I’d be interested in discussing these ideas with anyone who has similar interests. I don’t doubt I have a lot to learn from others.

Having been part of the open source community for the last eight years, I am utterly convinced there’s a lot to learn from the collaborative and highly productive social and creative processes that allow software developers, documentation writers and application end-users to work together so effectively.

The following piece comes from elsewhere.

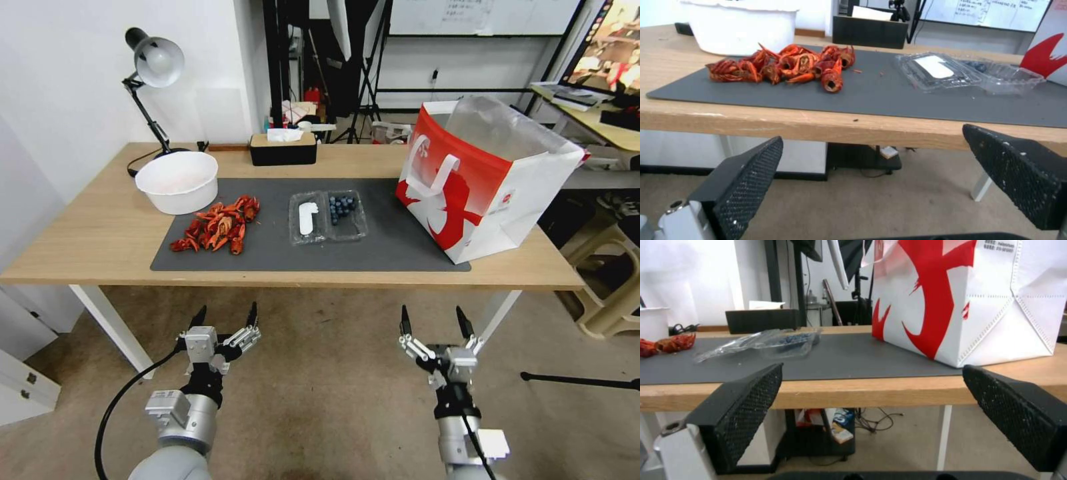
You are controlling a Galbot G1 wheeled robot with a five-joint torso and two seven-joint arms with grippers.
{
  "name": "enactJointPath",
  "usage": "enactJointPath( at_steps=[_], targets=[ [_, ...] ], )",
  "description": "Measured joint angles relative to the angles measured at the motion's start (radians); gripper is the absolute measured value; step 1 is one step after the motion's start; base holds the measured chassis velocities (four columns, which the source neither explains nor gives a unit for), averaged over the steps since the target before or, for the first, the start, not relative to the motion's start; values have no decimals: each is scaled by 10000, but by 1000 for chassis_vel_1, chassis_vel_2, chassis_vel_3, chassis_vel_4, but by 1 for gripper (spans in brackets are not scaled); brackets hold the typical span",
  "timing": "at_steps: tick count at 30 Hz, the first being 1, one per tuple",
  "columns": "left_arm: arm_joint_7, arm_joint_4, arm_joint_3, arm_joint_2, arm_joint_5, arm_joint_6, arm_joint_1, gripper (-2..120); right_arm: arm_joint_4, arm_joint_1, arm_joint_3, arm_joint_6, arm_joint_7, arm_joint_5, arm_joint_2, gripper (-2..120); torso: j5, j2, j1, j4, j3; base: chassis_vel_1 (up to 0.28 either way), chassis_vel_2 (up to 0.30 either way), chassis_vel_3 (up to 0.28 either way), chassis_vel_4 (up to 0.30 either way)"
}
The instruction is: Close the takeout container lid, then place the container into the takeout bag.
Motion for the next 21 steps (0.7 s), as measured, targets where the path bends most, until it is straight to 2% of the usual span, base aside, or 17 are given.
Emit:
enactJointPath(
  at_steps=[3, 5, 6, 7, 8, 10, 11, 13, 14, 15, 17, 19, 20, 21],
  targets=[
    [-25, 0, 97, 38, -124, -6, -20, 100, 102, -31, -16, -44, -6, -72, 45, 100, -1, 0, 0, 0, 0, 0, 0, 0, 0],
    [-94, -52, 210, 112, -534, 80, -159, 100, 172, -58, -19, -113, -18, -98, 28, 100, -1, 0, 2, 1, 0, 0, 0, 0, 0],
    [-345, -186, 316, 182, -1201, 229, -329, 100, 198, -73, -14, -136, -19, -111, 8, 100, -1, 0, 2, 1, 0, 0, 0, 0, 0],
    [-345, -186, 316, 182, -1201, 229, -329, 100, 198, -73, -14, -136, -19, -111, 8, 100, -1, 0, 2, 1, 0, 0, 0, 0, 0],
    [-656, -348, 384, 249, -1906, 505, -504, 100, 218, -87, -9, -151, -26, -117, -5, 100, -1, 0, 2, 1, 0, 0, 0, 0, 0],
    [-1213, -805, 391, 518, -3981, 1260, -1034, 100, 308, -162, 12, -206, -50, -159, -16, 100, 1, 0, 2, -2, 1, 0, 0, 0, 0],
    [-1213, -805, 391, 518, -3981, 1260, -1034, 100, 308, -162, 12, -206, -50, -159, -16, 100, 1, 0, 2, -2, 1, 0, 0, 0, 0],
    [-1510, -1140, 320, 812, -5520, 1587, -1447, 100, 389, -203, 3, -269, -71, -192, -17, 100, -1, 0, 2, -4, 1, 0, 0, 0, 0],
    [-1663, -1336, 279, 947, -6249, 1686, -1593, 100, 395, -178, -39, -325, -71, -193, -41, 100, -2, 0, 3, -5, 1, 0, 0, 0, 0],
    [-1663, -1336, 279, 947, -6249, 1686, -1593, 100, 395, -178, -39, -325, -71, -193, -41, 100, -2, 0, 3, -5, 1, 0, 0, 0, 0],
    [-1967, -1658, 222, 1077, -7223, 1739, -1725, 100, 373, -31, -173, -432, -71, -177, -142, 100, 0, 0, 3, -5, 1, 0, 0, 0, 0],
    [-2717, -2143, 206, 1205, -8883, 1700, -2039, 100, 247, 319, -470, -691, -102, 14, -460, 100, 6, 0, 2, 12, 1, 0, 0, 0, 0],
    [-2717, -2143, 206, 1205, -8883, 1700, -2039, 100, 247, 319, -470, -691, -102, 14, -460, 100, 6, 0, 2, 12, 1, 0, 0, 0, 0],
    [-3049, -2198, 276, 1272, -9525, 1722, -2380, 100, 246, 297, -469, -705, -137, 30, -482, 100, 5, 0, 1, 10, 1, 0, 0, 0, 0]
  ],
)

Over decades, they have developed tools to aid this process (mailing lists, IRC, revision control, the GPL and other licenses, etc.). Isn’t it time that more of us worked and learned in this way? Creative Commons is our license to do so; the Internet is our means of connecting with others. The tools are mostly available to us and where they are inappropriate for our discpilines, we should modify them. In the FLOSS community, knowledge is free and the community is thriving.

As the Wikipedia OER article states, the transmission of knowledge from teacher to learner is slowly being freed, but the social processes of knowledge production remain largely the same. Students are still largely positioned as consumers of knowledge and the hierarchical relationship between teacher and learner is increasingly contractual rather than personal. There are exceptions, I know, but there are few genuine opportunities for teacher and learner to work together productively, especially on a group scale. Institutions, like my own, are making some efforts to change the ‘Learning Landscape’ but I don’t think it is necessarily an institutional responsiblility. It’s the responsiblity of individuals (especially in an environment so relatively loosely controlled as a university) to work out the social relations and processes of peer production for themselves, looking for support from others when they need it.

How can the model by which the FLOSS community works so productively and openly be translated to every academic discipline and change the way that knowledge is both produced and transmitted? Technology is at this core of this enterprise and I suspect many teachers and learners feel alientated and divided by it.